Pour moi, trois leçons du scrutin d'aujourd'hui.

1/ L'élection présidentielle reste l'élection de loin la plus mobilisatrice en France. Qu'on s'en félicite ou qu'on le déplore, c'est ainsi. Il est du coup très contradictoire de vouloir gagner cette élection tout en refusant d'incarner la fonction à laquelle elle donne accès puisqu'on annonce vouloir détruire cette "monarchie présidentielle" qui n'existe pas. Elle n'existe pas car la Ve République n'est pas une monarchie présidentielle mais un parlementarisme rationalisé : le président de la République n'a guère de pouvoirs sans majorité législative comme l'ont prouvé les 3 cohabitations passées et comme le prouvera la prochaine qui pourrait bien ne guère tarder.

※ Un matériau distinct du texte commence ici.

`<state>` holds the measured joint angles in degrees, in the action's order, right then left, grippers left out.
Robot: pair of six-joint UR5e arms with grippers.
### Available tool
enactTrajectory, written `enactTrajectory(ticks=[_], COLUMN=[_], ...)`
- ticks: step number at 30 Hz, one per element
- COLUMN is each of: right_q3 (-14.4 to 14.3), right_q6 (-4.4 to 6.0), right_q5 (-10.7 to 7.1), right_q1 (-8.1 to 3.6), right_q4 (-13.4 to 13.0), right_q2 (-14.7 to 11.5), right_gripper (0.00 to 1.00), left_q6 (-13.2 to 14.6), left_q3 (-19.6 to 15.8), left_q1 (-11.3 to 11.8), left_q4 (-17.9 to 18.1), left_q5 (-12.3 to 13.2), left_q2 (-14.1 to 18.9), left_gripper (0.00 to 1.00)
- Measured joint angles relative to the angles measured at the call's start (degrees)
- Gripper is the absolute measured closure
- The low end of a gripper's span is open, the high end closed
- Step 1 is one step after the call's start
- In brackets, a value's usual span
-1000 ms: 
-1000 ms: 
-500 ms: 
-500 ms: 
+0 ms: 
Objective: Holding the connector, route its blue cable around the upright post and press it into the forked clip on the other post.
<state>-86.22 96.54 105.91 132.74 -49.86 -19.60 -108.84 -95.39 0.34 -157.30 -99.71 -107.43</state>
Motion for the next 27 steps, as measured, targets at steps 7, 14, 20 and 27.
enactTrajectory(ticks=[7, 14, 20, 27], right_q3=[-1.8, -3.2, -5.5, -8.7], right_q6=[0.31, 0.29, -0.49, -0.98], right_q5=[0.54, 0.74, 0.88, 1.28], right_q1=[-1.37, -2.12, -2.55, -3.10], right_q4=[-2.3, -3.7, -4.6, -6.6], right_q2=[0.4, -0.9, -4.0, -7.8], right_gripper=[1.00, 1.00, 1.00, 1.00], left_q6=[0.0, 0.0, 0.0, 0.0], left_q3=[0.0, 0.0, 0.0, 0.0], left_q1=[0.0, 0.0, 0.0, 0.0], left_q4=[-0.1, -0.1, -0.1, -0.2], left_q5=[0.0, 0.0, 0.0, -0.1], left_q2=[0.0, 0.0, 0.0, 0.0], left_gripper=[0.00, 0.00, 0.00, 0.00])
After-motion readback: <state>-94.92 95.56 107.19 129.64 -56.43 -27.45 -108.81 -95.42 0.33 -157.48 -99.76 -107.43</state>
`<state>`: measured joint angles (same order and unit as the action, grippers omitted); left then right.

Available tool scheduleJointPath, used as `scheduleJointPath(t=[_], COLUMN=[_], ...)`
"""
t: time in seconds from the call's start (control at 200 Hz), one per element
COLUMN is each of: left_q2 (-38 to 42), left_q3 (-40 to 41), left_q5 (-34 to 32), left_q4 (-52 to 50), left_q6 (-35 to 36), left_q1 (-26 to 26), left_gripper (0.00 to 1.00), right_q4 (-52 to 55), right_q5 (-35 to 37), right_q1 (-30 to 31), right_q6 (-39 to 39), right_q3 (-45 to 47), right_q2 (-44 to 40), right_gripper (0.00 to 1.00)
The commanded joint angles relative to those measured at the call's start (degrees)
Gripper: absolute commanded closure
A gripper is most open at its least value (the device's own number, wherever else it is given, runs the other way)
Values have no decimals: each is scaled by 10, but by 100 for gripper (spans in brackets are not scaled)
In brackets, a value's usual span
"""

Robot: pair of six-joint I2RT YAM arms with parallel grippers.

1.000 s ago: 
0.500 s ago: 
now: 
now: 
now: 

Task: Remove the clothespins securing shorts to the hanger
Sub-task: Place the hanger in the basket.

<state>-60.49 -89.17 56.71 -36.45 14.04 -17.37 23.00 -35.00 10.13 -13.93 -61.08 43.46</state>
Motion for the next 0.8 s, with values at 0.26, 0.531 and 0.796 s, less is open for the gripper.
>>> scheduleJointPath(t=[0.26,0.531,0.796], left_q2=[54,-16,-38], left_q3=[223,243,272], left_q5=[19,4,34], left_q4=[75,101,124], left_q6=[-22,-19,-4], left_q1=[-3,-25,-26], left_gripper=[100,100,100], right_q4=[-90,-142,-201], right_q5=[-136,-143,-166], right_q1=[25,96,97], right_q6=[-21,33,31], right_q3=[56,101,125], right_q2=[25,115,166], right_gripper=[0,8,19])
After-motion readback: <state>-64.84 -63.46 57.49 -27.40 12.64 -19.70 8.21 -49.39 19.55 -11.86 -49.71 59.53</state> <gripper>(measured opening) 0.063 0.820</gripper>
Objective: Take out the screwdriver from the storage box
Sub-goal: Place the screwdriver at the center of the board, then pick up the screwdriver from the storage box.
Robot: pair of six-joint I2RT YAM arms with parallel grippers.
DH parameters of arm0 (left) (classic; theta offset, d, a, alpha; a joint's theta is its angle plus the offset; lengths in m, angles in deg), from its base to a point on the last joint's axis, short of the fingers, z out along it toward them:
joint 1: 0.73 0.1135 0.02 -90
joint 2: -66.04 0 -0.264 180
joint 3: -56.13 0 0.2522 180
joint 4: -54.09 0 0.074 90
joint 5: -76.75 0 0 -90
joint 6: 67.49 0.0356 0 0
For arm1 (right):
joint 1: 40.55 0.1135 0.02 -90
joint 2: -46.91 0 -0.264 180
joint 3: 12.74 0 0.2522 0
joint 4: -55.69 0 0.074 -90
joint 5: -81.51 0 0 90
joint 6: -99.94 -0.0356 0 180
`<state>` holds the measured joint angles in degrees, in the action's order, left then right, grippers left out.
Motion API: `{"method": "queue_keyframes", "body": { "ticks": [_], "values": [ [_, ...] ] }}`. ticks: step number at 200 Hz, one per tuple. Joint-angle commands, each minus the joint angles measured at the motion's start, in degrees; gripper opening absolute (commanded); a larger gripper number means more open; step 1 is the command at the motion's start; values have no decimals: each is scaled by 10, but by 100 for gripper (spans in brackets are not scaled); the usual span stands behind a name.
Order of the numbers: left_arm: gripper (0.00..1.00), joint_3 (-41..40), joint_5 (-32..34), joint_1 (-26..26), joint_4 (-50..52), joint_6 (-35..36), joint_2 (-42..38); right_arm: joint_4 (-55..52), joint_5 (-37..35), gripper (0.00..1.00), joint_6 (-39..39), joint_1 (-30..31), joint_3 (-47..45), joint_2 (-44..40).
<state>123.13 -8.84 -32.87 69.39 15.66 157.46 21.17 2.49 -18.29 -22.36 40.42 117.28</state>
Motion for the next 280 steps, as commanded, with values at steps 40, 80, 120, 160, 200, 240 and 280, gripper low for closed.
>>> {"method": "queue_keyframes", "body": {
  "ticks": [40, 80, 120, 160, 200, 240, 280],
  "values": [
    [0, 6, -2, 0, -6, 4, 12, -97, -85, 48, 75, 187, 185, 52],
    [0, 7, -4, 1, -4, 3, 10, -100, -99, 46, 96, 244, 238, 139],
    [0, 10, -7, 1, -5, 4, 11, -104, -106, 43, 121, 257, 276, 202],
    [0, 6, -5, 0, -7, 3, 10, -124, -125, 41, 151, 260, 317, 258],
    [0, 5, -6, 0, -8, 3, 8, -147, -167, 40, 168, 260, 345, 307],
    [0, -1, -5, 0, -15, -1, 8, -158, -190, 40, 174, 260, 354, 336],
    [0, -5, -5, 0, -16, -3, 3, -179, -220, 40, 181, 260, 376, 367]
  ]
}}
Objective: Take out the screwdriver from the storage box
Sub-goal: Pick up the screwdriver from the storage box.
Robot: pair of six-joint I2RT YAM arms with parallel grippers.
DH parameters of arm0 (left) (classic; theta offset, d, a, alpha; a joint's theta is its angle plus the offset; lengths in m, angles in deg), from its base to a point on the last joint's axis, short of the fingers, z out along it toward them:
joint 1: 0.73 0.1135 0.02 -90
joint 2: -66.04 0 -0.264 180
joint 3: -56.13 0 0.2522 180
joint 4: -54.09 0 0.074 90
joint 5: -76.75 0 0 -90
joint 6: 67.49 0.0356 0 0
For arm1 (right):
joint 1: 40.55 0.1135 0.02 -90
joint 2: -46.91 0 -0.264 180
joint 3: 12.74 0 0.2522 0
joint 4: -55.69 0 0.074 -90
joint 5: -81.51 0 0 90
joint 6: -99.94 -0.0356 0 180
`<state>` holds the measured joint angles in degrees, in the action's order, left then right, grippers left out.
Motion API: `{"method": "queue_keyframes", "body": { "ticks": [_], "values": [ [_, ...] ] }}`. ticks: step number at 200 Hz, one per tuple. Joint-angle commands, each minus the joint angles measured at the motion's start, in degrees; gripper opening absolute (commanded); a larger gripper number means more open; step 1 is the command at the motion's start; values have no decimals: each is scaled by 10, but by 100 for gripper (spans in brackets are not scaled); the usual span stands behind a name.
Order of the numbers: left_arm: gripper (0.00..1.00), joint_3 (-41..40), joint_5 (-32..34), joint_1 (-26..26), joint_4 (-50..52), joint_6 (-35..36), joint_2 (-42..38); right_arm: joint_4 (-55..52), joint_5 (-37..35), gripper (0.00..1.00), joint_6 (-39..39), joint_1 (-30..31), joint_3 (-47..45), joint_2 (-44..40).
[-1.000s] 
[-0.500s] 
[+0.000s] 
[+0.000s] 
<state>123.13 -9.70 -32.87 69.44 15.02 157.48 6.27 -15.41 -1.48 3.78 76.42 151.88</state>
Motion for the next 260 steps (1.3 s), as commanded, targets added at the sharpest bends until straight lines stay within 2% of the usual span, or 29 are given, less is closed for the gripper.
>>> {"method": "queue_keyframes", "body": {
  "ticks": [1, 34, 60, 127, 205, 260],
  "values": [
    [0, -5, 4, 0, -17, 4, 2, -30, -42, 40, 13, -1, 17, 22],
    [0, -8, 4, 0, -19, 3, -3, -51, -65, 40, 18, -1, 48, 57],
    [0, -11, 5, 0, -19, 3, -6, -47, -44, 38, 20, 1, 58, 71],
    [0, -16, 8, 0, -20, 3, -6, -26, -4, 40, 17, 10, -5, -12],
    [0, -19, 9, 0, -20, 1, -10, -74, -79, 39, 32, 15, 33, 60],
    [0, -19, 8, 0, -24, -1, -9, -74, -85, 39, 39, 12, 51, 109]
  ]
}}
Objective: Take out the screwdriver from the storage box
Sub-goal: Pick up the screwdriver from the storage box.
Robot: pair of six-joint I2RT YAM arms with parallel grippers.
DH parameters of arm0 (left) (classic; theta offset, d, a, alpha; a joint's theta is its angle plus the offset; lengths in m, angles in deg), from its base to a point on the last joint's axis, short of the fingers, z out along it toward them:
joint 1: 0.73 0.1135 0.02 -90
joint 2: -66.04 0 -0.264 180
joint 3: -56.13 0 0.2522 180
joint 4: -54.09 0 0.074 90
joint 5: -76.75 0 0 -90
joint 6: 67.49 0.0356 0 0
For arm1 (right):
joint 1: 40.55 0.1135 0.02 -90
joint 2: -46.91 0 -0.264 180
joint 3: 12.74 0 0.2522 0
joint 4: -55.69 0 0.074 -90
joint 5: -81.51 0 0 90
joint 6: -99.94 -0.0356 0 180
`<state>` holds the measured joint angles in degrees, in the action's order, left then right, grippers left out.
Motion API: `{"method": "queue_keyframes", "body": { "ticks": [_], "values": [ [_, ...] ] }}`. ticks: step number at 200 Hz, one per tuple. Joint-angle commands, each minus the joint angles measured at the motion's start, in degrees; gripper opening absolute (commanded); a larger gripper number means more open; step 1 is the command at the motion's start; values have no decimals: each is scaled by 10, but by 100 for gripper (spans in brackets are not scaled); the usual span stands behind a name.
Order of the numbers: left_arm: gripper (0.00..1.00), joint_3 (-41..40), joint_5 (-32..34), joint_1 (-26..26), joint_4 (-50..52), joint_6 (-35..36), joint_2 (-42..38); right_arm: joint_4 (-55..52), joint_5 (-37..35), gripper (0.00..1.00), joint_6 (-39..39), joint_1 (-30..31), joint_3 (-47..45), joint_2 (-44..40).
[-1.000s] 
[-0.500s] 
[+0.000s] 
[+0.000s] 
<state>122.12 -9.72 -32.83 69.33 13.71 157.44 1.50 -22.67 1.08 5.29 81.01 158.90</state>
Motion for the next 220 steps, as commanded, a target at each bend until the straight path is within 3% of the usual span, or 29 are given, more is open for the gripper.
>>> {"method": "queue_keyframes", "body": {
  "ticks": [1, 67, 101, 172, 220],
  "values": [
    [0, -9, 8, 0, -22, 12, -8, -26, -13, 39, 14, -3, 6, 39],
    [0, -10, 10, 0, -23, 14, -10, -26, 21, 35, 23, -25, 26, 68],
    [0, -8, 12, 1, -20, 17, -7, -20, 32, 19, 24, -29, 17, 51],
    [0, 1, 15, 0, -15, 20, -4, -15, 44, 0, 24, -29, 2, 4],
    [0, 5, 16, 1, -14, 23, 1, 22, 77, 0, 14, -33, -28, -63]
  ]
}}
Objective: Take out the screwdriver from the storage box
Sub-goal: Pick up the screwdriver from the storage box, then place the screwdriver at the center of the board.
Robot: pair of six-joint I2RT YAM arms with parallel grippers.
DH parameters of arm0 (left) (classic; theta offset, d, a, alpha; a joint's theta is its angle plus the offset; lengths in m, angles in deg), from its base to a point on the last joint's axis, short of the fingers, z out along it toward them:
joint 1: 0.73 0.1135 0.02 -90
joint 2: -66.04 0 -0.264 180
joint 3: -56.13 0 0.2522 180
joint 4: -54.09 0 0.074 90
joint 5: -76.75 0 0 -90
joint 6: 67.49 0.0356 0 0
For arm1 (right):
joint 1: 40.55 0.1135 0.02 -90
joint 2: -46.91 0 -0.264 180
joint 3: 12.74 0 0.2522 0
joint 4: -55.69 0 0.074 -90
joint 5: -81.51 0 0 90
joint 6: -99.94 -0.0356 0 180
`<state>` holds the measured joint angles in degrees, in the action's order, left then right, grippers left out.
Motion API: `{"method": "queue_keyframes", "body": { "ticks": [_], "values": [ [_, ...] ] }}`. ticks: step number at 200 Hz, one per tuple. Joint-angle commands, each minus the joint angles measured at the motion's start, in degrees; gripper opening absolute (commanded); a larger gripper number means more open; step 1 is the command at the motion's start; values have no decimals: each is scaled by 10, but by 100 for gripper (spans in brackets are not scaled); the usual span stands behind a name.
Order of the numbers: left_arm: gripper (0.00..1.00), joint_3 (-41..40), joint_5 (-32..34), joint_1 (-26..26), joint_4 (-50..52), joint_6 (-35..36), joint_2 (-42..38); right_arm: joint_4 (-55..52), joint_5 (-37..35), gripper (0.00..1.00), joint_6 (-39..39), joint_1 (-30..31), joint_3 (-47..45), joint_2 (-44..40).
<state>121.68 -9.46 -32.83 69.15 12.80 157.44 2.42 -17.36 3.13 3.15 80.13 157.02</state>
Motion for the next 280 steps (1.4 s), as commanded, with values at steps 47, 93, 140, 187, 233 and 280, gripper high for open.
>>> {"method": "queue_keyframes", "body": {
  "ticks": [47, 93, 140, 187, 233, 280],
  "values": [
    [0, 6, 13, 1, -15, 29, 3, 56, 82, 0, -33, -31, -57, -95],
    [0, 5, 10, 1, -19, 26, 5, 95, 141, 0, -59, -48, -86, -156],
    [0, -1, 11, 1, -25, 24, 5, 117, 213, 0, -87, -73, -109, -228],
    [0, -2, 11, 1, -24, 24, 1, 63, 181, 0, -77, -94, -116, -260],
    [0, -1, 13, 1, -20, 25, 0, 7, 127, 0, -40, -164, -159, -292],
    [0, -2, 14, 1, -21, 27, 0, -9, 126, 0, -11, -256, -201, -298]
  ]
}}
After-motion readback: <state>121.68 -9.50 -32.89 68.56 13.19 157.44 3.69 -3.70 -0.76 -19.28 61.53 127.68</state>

2/ Dans une période où une grande partie de l'électorat attend plus de sécurité, plus de protection, c'était à mon avis une erreur fondamentale de mettre en avant un "processus constituant" des plus fumeux et des plus inutiles en plus d'être totalement insécurisant, puisqu'il prive de vision d'avenir sur la manière dont le pays sera gouverné. Ceci alors que la Constitution sous laquelle nous vivons depuis 1958 est à la fois démocratique, souple et efficace. On pouvait aller au peuple avec un programme précis de révision constitutionnelle (quel qu'en soit le contenu et j'ai, comme tout le monde, mon avis sur la question). Le jeu de la table rase institutionnelle, alors que la question institutionnelle n'est en rien au centre des préoccupations des Français, qui savent bien qu'aujourd'hui l'essentiel des solutions à leurs problème est ailleurs, était à la fois inutile et risqué.

3/ On a raté dans cette campagne l'enjeu majeur qui était de proposer clairement une sortie de l'euro et de l'UE par la gauche. Avec le temps de parole que supposait la participation à cette élection, on disposait du moyen d'enclencher la pédagogie nécessaire à cette sortie, en expliquant clairement pourquoi aucune autre politique n'est possible dans l'UE et que cette UE est irréformable. Je ne partage pas l'idée selon laquelle ce discours-là aurait conduit à un suicide électoral parce que je pense qu'une très large partie de l'opinion est prête à l'entendre et qu'on ne reconquerra pas l'électorat parti au FN sans le tenir. On a préféré rester dans l'illusion du Plan A et le totalement fantomatique Plan B, sous prétexte de nécessité de conquérir un électorat de toute façon hostile à une sortie. J'ai toujours été persuadé pour ma part, tout en risquant les foudres de mes amis Insoumis, qu'on ne peut gagner sur des équivoques et que, tant qu'à perdre, mieux vaut perdre sur des convictions clairement exprimées. Ce soir, on a perdu, mais on a perdu aussi l'occasion de faire la pédagogie de l'indispensable sortie qui serait si utile pour l'avenir. Et une fois encore on a abandonné le terrain de la souveraineté au FN qui, demain, pourra se targuer d'être le seul défenseur de la Nation face à l'euromondialisme et à son mandataire.